Mottaki: "Why do you pick on us and ignore Israel's refusal to sign the treaty? We both know what the Jews are cultivating in Dimona. Excuse me, I forgot to say 'according to foreign sources.'"

Clinton: "But the Israelis are not threatening to wipe Iran off the face of the earth. And while we're at it, maybe you can suggest to your president to stop denying the Holocaust?"

Mottaki: "When you meet our counterpart Avigdor Lieberman, ask him how the Aswan Dam is doing, and which Arab leader he plans to send to hell next. Meanwhile, we're talking about war and the Israelis are making war. Even Bush, their great friend, believed that the attacks on the civilian population in Lebanon and Gaza had gone too far. What happened to the Saudi peace initiative that offered them normalization in exchange for territory? Since it was launched in 2002, our friend Bashar Assad has voted every year to renew it, and the Israelis have not even brought it to their cabinet for discussion.

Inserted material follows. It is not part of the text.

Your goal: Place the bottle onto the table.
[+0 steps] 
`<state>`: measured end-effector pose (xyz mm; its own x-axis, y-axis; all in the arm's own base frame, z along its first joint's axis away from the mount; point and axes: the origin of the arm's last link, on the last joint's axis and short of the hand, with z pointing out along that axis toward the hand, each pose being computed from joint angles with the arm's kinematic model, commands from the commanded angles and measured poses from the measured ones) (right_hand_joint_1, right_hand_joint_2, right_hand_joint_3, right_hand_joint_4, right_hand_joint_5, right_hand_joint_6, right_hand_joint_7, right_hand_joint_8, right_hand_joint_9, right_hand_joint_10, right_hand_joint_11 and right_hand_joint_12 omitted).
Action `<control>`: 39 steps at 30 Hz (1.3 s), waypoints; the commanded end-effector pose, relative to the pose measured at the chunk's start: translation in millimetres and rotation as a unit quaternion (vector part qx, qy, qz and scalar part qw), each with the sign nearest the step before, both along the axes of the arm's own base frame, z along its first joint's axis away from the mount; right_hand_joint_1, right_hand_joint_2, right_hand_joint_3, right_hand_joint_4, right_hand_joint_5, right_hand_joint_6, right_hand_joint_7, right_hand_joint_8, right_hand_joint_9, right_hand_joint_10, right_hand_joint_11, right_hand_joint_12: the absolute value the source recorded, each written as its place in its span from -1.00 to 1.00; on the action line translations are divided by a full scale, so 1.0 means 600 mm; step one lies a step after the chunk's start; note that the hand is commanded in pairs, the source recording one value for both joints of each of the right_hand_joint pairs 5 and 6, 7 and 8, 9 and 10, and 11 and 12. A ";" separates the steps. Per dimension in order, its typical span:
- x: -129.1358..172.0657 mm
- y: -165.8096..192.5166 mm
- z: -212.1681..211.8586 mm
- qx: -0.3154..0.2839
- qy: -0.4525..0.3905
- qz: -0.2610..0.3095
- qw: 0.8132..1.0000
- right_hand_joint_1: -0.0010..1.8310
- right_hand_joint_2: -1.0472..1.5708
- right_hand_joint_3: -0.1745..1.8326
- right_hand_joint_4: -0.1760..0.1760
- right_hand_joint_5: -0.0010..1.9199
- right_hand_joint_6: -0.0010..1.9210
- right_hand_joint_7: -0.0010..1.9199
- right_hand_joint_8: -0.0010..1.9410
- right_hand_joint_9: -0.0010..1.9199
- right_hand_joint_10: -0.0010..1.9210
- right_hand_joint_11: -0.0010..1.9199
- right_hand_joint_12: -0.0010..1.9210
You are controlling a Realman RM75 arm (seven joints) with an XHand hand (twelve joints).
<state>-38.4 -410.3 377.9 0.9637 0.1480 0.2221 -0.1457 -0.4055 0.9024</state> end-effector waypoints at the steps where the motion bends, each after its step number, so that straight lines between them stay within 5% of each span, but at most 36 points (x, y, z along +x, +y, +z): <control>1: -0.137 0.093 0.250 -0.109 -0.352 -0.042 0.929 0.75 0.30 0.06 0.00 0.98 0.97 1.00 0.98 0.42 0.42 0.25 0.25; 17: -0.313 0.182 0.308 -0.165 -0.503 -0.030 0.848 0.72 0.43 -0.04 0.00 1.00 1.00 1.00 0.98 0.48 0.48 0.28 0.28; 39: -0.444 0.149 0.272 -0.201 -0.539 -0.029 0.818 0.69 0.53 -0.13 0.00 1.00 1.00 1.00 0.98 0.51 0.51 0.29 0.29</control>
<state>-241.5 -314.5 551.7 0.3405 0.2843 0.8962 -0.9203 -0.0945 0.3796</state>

"As for Ahmadinejad and the Holocaust, I heard that Prof. Hannah Yablonka said the comparison Lieberman makes between Arab MKs and Nazi collaborators who were executed after the Nuremberg trials cheapens the Holocaust. A renowned Israeli Holocaust historian suggested that we not take seriously every foolish thing a stupid politician says."

The above is not intended to defend Iran. It shows something about the close relationship between regional security, in its widest context, and regional peace. And its full price.